About this exercise:
Copy all data exactly. Skip pictures.

Recorded data:

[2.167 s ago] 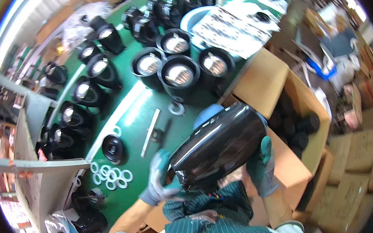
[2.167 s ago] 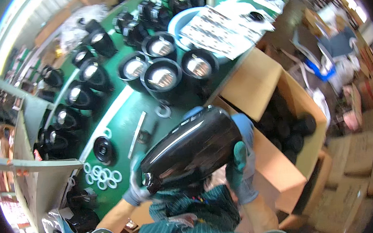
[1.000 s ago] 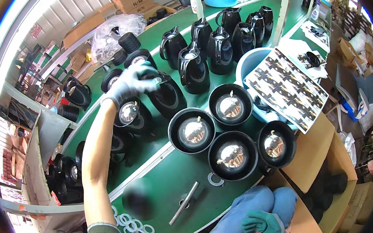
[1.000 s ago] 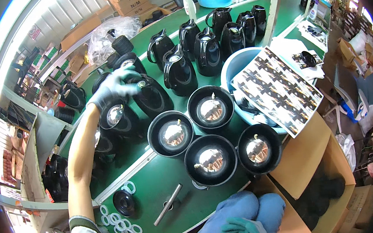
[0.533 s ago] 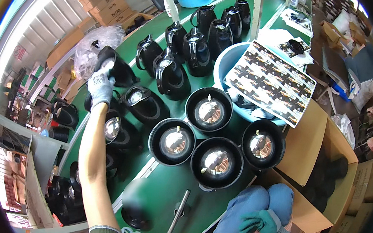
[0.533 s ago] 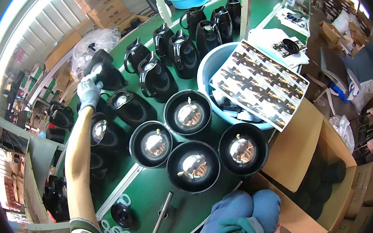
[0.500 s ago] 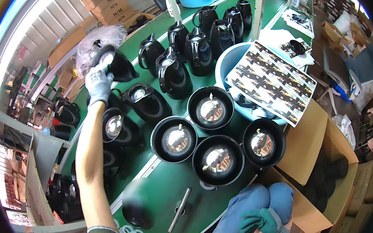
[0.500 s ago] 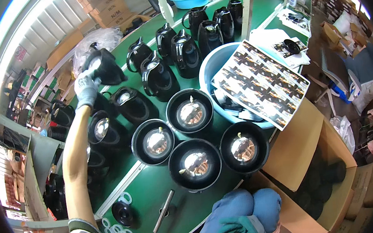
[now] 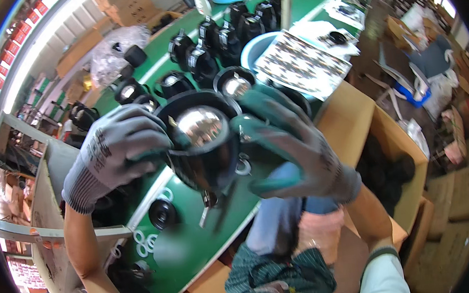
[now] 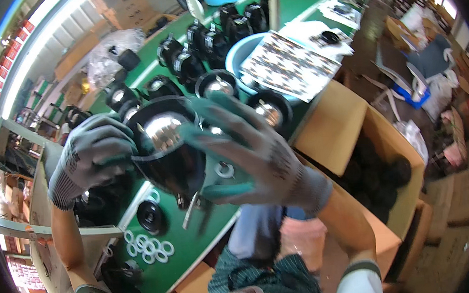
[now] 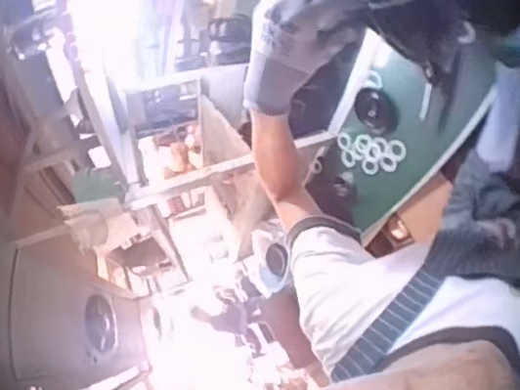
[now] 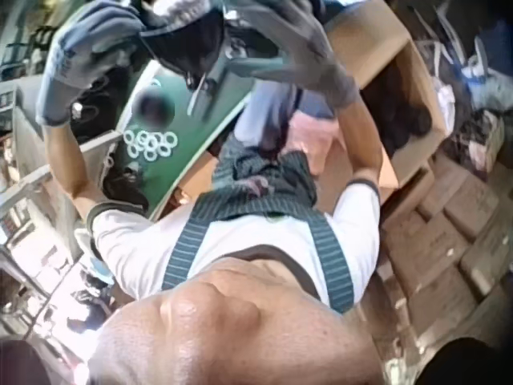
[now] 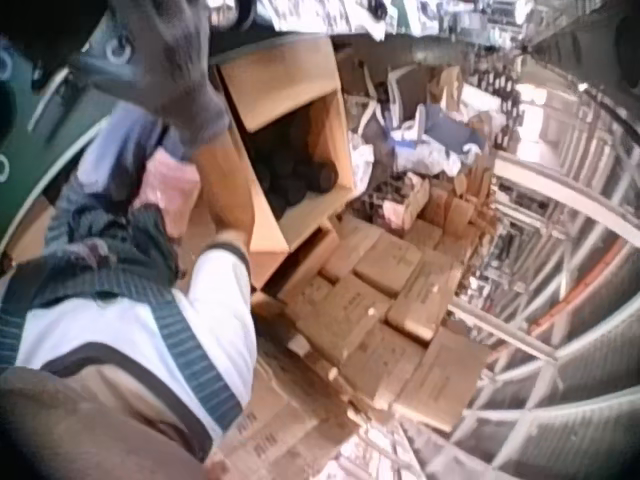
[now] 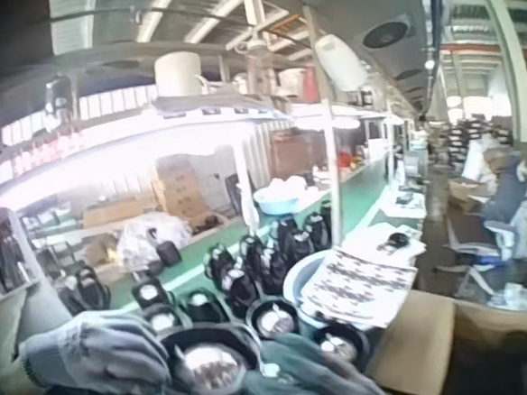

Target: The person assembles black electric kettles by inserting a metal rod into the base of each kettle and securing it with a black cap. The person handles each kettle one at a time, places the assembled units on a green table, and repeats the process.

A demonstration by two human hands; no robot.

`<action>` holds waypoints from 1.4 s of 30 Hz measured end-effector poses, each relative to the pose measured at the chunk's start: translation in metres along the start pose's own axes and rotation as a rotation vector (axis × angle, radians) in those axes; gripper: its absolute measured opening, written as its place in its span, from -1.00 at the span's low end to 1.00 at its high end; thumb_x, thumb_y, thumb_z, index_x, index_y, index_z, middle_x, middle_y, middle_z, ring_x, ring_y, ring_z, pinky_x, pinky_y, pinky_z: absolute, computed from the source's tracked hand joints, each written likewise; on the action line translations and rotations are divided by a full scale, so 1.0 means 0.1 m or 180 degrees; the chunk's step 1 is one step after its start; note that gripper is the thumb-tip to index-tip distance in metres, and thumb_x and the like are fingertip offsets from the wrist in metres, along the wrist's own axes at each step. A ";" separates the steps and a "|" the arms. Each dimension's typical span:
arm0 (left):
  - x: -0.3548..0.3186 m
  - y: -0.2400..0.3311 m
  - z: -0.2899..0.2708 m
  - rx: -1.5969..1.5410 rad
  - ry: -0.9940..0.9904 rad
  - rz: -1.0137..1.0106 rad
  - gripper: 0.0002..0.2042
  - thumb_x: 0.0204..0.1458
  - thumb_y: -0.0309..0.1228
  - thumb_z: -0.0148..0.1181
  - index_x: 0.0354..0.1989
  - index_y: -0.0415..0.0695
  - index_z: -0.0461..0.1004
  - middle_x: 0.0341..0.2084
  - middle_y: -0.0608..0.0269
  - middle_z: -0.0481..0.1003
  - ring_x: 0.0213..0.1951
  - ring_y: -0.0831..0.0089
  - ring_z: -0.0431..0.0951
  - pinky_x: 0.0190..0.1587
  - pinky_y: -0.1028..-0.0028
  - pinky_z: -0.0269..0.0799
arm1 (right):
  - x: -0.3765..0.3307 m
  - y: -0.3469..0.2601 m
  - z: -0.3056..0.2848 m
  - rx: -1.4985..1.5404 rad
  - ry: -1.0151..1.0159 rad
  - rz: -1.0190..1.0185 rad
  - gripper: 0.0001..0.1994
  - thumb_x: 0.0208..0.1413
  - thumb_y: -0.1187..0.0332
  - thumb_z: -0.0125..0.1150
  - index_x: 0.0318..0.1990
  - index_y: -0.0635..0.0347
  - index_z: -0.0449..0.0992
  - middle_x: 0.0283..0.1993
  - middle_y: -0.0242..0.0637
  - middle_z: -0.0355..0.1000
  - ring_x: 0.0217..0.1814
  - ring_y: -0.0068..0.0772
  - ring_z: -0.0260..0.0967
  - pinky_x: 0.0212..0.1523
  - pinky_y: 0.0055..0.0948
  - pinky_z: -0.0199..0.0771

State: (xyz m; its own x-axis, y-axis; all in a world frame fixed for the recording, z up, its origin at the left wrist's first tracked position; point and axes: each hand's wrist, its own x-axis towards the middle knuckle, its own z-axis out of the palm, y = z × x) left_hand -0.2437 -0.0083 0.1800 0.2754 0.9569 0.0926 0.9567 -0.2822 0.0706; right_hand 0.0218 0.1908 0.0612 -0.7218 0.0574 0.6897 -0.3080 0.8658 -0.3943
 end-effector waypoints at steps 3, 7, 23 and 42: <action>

Written solution:
[2.167 s ago] 
[2.167 s ago] 
[1.000 s ago] 
[1.000 s ago] 
[0.533 s ago] 
[0.533 s ago] 
[0.500 s ago] 
[0.500 s ago] 
[now] 
[now] 
[now] 
[now] 
[now] 
[now] 

Target: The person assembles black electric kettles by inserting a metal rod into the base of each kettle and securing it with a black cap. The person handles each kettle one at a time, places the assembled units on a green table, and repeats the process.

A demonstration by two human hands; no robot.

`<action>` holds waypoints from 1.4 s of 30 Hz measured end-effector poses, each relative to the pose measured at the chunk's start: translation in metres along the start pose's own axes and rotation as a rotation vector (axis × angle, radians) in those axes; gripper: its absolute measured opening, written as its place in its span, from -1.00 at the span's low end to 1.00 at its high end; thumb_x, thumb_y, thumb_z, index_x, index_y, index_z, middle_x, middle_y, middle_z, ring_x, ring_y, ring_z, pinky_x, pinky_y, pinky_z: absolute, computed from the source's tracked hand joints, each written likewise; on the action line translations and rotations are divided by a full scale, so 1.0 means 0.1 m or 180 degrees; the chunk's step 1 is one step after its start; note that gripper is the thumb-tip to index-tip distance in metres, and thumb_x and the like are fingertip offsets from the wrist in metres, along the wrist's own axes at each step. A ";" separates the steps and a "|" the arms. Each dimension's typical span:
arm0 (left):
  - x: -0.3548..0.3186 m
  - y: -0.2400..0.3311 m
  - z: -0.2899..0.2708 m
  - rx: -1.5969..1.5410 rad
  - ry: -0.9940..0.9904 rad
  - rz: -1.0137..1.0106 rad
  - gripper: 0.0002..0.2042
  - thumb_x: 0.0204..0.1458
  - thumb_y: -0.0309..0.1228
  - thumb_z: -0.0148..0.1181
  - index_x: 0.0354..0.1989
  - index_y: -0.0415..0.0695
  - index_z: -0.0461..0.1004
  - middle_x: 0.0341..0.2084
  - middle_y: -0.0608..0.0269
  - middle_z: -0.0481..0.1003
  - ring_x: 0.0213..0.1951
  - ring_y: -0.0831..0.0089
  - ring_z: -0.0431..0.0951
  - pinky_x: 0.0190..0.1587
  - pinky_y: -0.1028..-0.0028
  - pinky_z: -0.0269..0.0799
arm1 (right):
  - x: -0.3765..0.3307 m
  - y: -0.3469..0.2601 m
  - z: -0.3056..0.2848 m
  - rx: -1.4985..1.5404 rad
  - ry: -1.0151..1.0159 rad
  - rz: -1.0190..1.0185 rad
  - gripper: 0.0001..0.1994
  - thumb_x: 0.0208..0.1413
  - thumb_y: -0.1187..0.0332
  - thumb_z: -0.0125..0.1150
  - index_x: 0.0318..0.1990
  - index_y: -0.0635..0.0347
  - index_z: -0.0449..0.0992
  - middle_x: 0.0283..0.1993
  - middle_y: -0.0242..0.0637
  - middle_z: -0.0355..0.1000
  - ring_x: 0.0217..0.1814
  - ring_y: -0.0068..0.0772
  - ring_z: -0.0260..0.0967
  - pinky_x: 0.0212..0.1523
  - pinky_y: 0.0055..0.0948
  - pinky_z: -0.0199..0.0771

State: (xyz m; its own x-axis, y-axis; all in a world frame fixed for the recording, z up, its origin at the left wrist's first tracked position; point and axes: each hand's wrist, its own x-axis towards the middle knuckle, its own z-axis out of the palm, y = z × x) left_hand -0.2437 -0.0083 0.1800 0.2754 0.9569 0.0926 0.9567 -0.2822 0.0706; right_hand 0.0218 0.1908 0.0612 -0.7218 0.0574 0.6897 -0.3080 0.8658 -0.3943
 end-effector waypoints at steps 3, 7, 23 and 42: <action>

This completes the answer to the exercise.